### YOUR INSTRUCTIONS
Repeat each line of the material word for word.
Segment Open
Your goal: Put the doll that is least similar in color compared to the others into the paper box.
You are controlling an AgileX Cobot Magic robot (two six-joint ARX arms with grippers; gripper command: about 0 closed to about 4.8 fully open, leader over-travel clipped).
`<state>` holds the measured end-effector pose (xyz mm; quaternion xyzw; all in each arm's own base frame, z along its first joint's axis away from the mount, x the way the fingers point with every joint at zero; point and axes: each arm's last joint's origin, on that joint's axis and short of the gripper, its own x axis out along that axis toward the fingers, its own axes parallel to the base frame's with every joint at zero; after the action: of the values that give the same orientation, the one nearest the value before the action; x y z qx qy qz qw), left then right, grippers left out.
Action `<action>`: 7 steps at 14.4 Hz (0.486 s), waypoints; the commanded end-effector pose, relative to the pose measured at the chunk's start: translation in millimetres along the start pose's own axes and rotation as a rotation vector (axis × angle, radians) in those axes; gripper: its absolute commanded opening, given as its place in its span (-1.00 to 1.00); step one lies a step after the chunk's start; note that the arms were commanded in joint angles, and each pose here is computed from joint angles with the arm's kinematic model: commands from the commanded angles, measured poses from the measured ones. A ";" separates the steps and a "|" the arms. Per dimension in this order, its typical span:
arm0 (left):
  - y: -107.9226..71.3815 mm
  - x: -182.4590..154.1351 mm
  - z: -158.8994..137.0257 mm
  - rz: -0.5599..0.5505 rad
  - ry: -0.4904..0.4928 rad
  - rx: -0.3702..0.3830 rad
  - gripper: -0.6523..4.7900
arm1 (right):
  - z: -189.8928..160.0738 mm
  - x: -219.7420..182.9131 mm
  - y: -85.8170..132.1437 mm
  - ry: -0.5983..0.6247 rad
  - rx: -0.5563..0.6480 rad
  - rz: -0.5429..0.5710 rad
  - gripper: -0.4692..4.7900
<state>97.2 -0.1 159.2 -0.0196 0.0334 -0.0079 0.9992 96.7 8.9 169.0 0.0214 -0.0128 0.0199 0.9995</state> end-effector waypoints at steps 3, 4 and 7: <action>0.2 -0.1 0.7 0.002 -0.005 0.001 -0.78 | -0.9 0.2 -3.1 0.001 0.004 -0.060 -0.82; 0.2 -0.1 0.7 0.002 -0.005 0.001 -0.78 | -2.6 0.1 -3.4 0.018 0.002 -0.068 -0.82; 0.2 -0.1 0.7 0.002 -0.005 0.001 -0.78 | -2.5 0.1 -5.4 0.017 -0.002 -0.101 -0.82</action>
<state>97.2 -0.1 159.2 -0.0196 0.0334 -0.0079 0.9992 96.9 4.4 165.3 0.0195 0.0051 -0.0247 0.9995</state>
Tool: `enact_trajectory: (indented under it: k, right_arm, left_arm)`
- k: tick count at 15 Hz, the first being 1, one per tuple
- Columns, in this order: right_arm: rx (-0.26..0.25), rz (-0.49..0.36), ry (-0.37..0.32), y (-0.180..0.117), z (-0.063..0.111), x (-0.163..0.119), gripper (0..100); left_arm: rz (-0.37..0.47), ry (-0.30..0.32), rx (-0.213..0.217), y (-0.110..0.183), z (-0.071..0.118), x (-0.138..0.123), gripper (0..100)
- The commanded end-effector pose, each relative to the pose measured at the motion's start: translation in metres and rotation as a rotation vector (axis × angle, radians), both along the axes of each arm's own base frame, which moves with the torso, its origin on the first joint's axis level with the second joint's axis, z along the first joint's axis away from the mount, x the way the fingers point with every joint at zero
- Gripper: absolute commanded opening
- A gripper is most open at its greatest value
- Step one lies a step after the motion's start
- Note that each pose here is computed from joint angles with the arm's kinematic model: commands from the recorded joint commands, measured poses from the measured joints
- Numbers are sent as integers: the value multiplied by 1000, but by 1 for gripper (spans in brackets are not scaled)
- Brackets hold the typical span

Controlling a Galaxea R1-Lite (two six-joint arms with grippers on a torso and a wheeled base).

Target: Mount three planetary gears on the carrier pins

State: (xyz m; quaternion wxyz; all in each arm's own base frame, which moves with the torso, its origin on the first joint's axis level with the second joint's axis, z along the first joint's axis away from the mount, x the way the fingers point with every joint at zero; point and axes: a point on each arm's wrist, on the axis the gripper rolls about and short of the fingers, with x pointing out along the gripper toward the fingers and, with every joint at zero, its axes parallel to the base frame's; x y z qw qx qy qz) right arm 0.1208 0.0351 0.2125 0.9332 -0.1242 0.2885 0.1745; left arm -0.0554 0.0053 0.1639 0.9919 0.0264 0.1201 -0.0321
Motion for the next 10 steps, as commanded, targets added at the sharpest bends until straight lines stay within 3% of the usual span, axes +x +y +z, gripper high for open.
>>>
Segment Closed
### EXERCISE ANSWER
Your goal: Put the doll that is least similar in color compared to the others into the paper box.
You are controlling an AgileX Cobot Magic robot (two six-joint ARX arms with grippers; gripper command: about 0 closed to about 4.8 fully open, leader over-travel clipped).
`<state>` holds the measured end-effector pose (xyz mm; quaternion xyzw; all in each arm's own base frame, z along its first joint's axis away from the mount, x the way the fingers point with every joint at zero; point and axes: each arm's last joint's origin, on that joint's axis and short of the gripper, its own x axis out along that axis toward the fingers, its own axes parallel to the base frame's with every joint at zero; after the action: of the values that give the same orientation, the one nearest the value before the action; x y z qx qy qz qw), left then right, grippers left out.
Action `<action>`: 7 steps at 14.4 Hz (0.486 s), waypoints; the commanded end-effector pose, relative to the pose measured at the chunk's start: translation in millimetres along the start pose's own axes and rotation as a rotation vector (axis × angle, radians) in those axes; gripper: its absolute commanded opening, given as its place in its span (-1.00 to 1.00); step one lies a step after the chunk's start; note that the arms were commanded in joint angles, and each pose here is computed from joint angles with the arm's kinematic model: commands from the commanded angles, measured poses from the measured ones. A ";" separates the steps and a "|" the arms. Per dimension in this order, its typical span:
arm0 (left):
  - y: -107.9226..71.3815 mm
  - x: -182.4590..154.1351 mm
  - z: -158.8994..137.0257 mm
  - rz: -0.5599..0.5505 rad
  - ry: -0.4904..0.4928 rad
  - rx: -0.3702..0.3830 rad
  - gripper: -0.6523..4.7900
arm1 (right):
  - z: -189.8928..160.0738 mm
  - x: -219.7420..182.9131 mm
  - y: -85.8170..132.1437 mm
  - ry: -0.5983..0.6247 rad
  - rx: -0.5563..0.6480 rad
  - rz: -0.5429..0.5710 rad
  - gripper: -0.4692..4.7900
<state>97.2 -0.1 159.2 -0.0196 0.0334 -0.0079 0.9992 96.7 8.9 169.0 0.0214 -0.0128 0.0199 0.9995</state> end-effector waypoints at steps 3, 4 and 7: <action>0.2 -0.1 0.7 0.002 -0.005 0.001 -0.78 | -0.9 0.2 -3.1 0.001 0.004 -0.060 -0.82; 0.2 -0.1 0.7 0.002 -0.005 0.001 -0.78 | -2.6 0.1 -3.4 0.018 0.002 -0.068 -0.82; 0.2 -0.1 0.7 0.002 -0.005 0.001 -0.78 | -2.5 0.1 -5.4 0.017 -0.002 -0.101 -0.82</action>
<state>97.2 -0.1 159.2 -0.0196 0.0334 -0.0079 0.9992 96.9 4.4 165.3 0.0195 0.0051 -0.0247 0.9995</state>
Tool: `enact_trajectory: (indented under it: k, right_arm, left_arm)`
- k: tick count at 15 Hz, the first being 1, one per tuple
- Columns, in this order: right_arm: rx (-0.26..0.25), rz (-0.49..0.36), ry (-0.37..0.32), y (-0.180..0.117), z (-0.063..0.111), x (-0.163..0.119), gripper (0..100); left_arm: rz (-0.37..0.47), ry (-0.30..0.32), rx (-0.213..0.217), y (-0.110..0.183), z (-0.071..0.118), x (-0.138..0.123), gripper (0..100)
- The commanded end-effector pose, each relative to the pose measured at the motion's start: translation in metres and rotation as a rotation vector (axis × angle, radians), both along the axes of each arm's own base frame, which moves with the torso, its origin on the first joint's axis level with the second joint's axis, z along the first joint's axis away from the mount, x the way the fingers point with every joint at zero
- Gripper: absolute commanded opening
- A gripper is most open at its greatest value
- Step one lies a step after the motion's start
- Note that each pose here is computed from joint angles with the arm's kinematic model: commands from the recorded joint commands, measured poses from the measured joints
- Numbers are sent as integers: the value multiplied by 1000, but by 1 for gripper (spans in brackets are not scaled)
- Brackets hold the typical span

Controlling a Galaxea R1-Lite (two six-joint arms with grippers on a torso and a wheeled base).

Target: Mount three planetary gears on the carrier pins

State: (xyz m; quaternion wxyz; all in each arm's own base frame, which moves with the torso, its origin on the first joint's axis level with the second joint's axis, z along the first joint's axis away from the mount, x the way the fingers point with every joint at zero; point and axes: a point on each arm's wrist, on the axis the gripper rolls about and short of the fingers, with x pointing out along the gripper toward the fingers and, with every joint at zero, its axes parallel to the base frame's; x y z qw qx qy qz) right arm 0.1208 0.0351 0.2125 0.9332 -0.1242 0.2885 0.1745; left arm -0.0554 0.0053 0.1639 0.9919 0.0264 0.1201 -0.0321
Motion for the next 10 steps, as commanded, targets added at the sharpest bends until straight lines stay within 3% of the usual span, axes +x +y +z, gripper high for open.
>>>

There is nothing more to this answer.